Construction activity is expected to remain slow at least in the short run, as Southeast Asian countries face the ravages of the ongoing Covid-19 pandemic. While issues pertaining to raw material, equipment and labour availability might fade off soon when the disease spread is controlled, funding of new infrastructure projects might continue to pose challenges even after the pandemic subsides. For PPPs to take off across Southeast Asia, decision-makers should focus on offering a few well-prepared PPP projects that can deliver demonstrable effects.
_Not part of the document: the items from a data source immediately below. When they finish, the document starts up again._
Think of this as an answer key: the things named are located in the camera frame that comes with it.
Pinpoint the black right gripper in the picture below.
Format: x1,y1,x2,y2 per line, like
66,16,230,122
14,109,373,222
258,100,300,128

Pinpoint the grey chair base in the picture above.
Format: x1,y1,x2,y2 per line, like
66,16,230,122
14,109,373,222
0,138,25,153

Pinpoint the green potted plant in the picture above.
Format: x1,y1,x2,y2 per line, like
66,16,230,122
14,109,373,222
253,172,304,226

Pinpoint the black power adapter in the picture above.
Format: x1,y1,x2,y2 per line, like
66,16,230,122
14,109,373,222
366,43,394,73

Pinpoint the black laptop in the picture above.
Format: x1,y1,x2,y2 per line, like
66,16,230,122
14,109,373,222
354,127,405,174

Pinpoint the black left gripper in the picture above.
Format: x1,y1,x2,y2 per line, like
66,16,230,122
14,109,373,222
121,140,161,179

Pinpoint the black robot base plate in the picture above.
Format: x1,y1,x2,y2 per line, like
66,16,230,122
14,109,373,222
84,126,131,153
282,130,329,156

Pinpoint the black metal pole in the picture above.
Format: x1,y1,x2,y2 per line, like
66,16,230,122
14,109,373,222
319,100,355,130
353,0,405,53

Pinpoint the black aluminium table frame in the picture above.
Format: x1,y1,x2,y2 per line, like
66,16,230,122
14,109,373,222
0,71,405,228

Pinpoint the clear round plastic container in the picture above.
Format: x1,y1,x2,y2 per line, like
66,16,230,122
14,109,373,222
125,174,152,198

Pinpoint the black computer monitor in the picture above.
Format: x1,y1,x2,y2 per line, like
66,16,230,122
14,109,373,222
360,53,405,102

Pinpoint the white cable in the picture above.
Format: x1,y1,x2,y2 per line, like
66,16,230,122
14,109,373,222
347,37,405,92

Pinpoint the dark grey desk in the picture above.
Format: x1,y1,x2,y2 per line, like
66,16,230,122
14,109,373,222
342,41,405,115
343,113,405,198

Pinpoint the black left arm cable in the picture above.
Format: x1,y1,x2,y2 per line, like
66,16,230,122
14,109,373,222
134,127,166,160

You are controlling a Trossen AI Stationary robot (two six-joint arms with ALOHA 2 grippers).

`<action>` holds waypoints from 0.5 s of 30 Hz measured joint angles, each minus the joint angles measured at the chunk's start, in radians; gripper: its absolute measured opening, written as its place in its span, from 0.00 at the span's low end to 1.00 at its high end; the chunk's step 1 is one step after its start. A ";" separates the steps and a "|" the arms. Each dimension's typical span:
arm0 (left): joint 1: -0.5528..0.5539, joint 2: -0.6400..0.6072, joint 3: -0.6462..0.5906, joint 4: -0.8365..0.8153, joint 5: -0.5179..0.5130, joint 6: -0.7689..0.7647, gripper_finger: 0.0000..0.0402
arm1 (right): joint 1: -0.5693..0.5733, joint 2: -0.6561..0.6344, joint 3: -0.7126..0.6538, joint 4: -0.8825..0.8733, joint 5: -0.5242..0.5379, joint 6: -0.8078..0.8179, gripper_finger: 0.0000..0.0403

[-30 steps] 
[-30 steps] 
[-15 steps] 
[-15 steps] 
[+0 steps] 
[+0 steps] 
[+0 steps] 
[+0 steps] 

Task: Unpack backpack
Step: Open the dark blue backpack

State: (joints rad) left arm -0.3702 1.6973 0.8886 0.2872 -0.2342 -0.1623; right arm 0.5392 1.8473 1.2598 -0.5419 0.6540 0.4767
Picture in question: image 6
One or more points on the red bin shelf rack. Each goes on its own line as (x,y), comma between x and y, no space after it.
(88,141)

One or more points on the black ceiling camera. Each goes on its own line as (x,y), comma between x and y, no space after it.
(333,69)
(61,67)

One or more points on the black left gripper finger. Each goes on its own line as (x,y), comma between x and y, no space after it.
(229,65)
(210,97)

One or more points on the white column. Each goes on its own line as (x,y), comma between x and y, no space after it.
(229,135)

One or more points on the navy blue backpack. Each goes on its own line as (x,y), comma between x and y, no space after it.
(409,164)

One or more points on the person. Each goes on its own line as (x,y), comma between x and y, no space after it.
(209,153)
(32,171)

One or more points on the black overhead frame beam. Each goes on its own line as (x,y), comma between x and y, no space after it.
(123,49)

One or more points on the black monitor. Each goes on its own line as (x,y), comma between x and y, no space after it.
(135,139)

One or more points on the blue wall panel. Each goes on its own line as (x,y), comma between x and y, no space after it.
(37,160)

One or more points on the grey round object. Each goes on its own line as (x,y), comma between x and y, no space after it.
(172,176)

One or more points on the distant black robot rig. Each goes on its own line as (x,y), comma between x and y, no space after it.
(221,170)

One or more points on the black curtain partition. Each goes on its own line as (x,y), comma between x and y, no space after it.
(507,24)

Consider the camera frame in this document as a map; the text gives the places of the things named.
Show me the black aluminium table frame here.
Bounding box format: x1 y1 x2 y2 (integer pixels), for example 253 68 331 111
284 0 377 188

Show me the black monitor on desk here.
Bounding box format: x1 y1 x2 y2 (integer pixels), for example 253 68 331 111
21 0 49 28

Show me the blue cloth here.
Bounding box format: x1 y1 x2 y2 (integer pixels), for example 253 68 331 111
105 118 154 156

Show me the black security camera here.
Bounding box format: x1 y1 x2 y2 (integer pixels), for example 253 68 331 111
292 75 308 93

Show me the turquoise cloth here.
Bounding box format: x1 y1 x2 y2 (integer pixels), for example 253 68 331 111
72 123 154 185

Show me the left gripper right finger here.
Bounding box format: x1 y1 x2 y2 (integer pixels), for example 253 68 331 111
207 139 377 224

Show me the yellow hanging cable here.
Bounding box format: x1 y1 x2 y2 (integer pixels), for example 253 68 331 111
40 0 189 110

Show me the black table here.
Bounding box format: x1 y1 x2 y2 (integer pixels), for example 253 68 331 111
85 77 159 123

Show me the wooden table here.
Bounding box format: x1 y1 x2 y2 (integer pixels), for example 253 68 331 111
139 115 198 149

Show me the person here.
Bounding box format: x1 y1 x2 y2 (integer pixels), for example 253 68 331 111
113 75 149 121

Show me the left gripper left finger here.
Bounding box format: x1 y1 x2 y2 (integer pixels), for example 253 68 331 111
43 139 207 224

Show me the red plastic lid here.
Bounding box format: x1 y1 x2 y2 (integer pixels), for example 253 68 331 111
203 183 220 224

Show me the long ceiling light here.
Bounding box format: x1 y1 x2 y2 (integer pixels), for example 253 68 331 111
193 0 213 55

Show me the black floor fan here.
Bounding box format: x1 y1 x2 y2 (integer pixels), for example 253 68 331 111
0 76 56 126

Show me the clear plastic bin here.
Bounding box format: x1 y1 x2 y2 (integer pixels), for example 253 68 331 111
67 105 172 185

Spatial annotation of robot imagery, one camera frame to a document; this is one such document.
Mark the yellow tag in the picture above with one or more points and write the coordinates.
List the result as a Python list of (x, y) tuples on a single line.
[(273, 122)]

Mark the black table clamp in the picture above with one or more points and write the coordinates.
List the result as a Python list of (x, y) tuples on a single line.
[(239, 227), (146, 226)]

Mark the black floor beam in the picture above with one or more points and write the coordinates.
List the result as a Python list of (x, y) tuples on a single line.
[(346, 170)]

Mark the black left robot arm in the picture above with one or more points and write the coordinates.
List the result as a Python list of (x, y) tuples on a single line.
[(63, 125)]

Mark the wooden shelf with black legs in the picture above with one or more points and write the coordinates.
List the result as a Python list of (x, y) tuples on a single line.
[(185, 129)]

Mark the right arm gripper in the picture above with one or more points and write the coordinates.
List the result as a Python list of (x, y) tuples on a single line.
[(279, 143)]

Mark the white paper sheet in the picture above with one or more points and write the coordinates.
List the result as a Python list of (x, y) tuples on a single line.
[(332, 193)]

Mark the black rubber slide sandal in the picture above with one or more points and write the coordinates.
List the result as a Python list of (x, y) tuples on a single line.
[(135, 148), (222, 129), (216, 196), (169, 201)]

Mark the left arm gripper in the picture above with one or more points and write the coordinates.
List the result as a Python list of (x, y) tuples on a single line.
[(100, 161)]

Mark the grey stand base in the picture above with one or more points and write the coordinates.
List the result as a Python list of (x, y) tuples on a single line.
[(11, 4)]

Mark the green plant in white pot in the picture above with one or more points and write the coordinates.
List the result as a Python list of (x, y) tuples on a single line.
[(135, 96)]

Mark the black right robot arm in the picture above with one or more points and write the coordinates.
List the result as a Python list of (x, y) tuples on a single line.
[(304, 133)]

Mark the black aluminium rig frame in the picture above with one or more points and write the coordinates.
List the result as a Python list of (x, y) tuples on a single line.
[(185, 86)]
Across the region, the capacity of national and subnational government agencies dealing with PPPs needs to be improved, and multinational development banks can help client governments build this capacity. Despite concerns of a slowdown triggered by issues such as the US-China trade war and the Covid-19 pandemic, Southeast Asia will continue to offer attractive project finance opportunities for years to come.